• _Task to carry out_
Your task is to copy the lines of the data below from the line holding "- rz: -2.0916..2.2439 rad" through the line holding "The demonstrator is", inclusive, exactly and with nothing added.

• _Supplied material_
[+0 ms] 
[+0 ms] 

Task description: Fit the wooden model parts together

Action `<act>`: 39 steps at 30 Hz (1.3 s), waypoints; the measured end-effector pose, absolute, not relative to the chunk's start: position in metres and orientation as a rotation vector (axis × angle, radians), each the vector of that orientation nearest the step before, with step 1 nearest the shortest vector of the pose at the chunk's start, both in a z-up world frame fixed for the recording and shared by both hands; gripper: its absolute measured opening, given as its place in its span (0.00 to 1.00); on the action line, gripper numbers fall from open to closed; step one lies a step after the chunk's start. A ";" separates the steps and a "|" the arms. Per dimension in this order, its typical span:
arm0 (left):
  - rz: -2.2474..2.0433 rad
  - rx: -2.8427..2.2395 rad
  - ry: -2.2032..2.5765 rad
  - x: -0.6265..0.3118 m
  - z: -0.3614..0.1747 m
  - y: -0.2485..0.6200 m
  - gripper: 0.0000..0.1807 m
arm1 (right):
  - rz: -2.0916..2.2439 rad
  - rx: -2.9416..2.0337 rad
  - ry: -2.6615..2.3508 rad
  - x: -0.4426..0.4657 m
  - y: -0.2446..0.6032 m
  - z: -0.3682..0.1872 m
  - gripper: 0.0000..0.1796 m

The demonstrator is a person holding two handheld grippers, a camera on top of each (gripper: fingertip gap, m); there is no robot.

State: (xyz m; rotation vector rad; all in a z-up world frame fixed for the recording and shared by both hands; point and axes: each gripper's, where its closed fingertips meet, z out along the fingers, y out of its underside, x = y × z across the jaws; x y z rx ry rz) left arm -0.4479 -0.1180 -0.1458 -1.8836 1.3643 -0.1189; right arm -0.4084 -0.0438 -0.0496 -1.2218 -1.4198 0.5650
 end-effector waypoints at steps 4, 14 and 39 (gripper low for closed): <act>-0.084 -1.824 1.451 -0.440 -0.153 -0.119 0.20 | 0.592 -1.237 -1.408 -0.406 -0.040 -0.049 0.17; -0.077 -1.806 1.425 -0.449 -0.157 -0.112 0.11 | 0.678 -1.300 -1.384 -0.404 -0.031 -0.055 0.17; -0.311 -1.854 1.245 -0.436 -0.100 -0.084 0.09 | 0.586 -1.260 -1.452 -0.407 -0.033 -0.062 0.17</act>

• _Reply to the task_
  - rz: -2.0916..2.2439 rad
  - rx: -2.9416..2.0337 rad
  - ry: -2.6615..2.3508 rad
  - x: -0.4426..0.4657 m
  - y: -0.2446..0.6032 m
  - z: -0.3682..0.1872 m
  - gripper: 0.0000..0.1796 m

The demonstrator is a person holding two handheld grippers, a camera on top of each (gripper: fingertip gap, m); there is no robot.

No additional output is expected for this exercise.